Between 19:05 UTC and 20:13 UTC on April 23rd, PagerDuty experienced an incident that caused event ingestion to operate in a degraded state.

During this period some invalid event submissions were rejected with an HTTP 500 response when they should have been rejected with an HTTP 400 response.

What Happened

A change to the Events API service was deployed that caused invalid V1 generic events to be rejected at an earlier stage than they should have been. As a result, some event rejection responses indicated an HTTP 500 response code rather than an HTTP 400 response code.

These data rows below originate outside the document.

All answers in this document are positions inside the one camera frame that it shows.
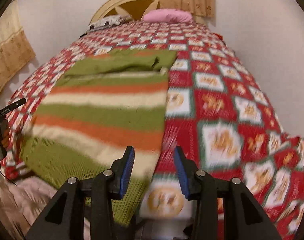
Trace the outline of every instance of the green blanket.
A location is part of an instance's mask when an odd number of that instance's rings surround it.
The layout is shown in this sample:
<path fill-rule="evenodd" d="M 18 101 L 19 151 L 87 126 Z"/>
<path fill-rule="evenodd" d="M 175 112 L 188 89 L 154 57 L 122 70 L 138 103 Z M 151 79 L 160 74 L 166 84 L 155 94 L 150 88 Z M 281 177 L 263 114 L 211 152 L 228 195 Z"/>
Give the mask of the green blanket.
<path fill-rule="evenodd" d="M 59 188 L 88 179 L 135 148 L 128 193 L 113 201 L 115 221 L 129 224 L 158 161 L 164 133 L 168 50 L 113 50 L 76 62 L 43 99 L 20 156 Z"/>

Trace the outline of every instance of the headboard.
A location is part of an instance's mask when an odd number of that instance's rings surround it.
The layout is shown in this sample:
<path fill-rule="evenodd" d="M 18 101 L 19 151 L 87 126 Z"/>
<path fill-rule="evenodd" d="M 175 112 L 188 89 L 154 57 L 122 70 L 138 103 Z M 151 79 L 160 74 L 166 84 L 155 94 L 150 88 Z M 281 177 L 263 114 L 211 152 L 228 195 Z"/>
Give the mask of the headboard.
<path fill-rule="evenodd" d="M 141 20 L 148 12 L 160 8 L 159 0 L 108 0 L 92 17 L 90 24 L 103 17 L 120 14 L 131 15 L 134 20 Z M 194 16 L 198 23 L 205 24 L 202 17 Z"/>

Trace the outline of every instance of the red patterned bedspread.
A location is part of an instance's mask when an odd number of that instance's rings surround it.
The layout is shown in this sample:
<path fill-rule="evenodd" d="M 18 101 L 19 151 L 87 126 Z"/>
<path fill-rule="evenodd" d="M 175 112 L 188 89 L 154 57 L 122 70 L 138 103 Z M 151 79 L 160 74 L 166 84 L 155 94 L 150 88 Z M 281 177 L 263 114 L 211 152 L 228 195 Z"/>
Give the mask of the red patterned bedspread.
<path fill-rule="evenodd" d="M 14 93 L 11 102 L 25 97 L 27 103 L 8 116 L 13 131 L 20 132 L 75 61 L 132 48 L 170 49 L 178 54 L 169 72 L 163 151 L 155 173 L 175 173 L 172 154 L 180 145 L 188 158 L 213 176 L 241 178 L 283 239 L 292 239 L 304 210 L 304 140 L 283 132 L 253 76 L 203 25 L 133 22 L 80 38 Z M 11 154 L 2 162 L 11 179 L 20 174 L 15 169 L 18 162 Z"/>

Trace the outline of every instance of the bed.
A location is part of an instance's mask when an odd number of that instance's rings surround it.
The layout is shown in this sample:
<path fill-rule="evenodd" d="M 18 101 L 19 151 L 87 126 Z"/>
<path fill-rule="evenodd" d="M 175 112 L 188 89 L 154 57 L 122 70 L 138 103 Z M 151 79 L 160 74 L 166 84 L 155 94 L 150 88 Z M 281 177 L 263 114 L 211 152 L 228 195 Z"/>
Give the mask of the bed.
<path fill-rule="evenodd" d="M 214 177 L 242 179 L 282 238 L 293 239 L 302 217 L 304 221 L 304 139 L 284 132 L 254 77 L 223 39 L 204 25 L 202 18 L 195 18 L 193 24 L 141 21 L 146 13 L 157 8 L 158 0 L 105 3 L 90 23 L 114 14 L 131 15 L 135 21 L 81 37 L 23 83 L 10 100 L 27 99 L 23 107 L 8 116 L 13 131 L 12 145 L 56 81 L 76 61 L 112 49 L 174 50 L 177 60 L 169 71 L 162 152 L 137 213 L 153 220 L 170 219 L 180 224 L 180 229 L 190 221 L 193 204 L 181 195 L 172 160 L 173 150 L 179 145 L 188 158 Z M 10 154 L 2 165 L 6 167 L 6 175 L 14 179 L 20 174 L 15 167 L 22 167 L 23 163 L 18 156 Z M 37 169 L 33 170 L 42 178 Z M 155 204 L 160 196 L 166 201 Z M 220 199 L 218 206 L 222 238 Z M 304 239 L 304 226 L 300 230 L 298 235 Z M 171 235 L 164 234 L 153 238 L 167 239 Z"/>

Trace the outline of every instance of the cable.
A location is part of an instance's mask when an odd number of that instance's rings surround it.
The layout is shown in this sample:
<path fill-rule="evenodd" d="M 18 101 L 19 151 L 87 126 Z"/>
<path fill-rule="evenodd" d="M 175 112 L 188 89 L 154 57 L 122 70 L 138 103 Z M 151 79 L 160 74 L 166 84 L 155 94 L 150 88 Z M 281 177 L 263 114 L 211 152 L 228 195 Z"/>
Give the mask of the cable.
<path fill-rule="evenodd" d="M 15 226 L 15 229 L 17 230 L 17 232 L 19 233 L 19 235 L 22 237 L 22 239 L 26 240 L 26 238 L 25 238 L 25 236 L 24 236 L 24 234 L 22 232 L 20 224 L 19 223 L 15 223 L 14 226 Z"/>
<path fill-rule="evenodd" d="M 11 182 L 12 184 L 14 184 L 15 186 L 17 186 L 12 180 L 9 180 L 0 170 L 0 173 L 2 174 L 3 177 L 5 177 L 9 182 Z"/>

To restore the expected behavior, the change to the Events API service was rolled back.

What We Are Doing About This

In addition to rolling back the offending change, we are working on addressing the following factors that contributed to this issue:

  • Improved monitoring: We are improving the Events API system health checks so that they better capture true system health, and we are adding additional monitoring to alert us sooner to unexpected system behavior so that we can roll back any pending changes.
  • Additional testing: We are adding additional test coverage around our API contract to cover more cases in order to ensure that the Events API does not produce an unexpected response.

We will do everything we can to learn from this event and make the improvements necessary to uphold the high standard of availability we have to serve the needs of our customers.

Finally, we’d like to apologize for any impact this had on our customers. If you have any further questions, please contact support@pagerduty.com.

Posted May 04, 2021 - 22:33 UTC

Resolved
We have deployed a fix and have fully recovered.
Posted Apr 23, 2021 - 20:16 UTC
Identified
We are aware of issues affecting some Events v1 API ingestion and we are currently working on a resolution.
Posted Apr 23, 2021 - 20:11 UTC
This incident affected: Events API (Events API (US)).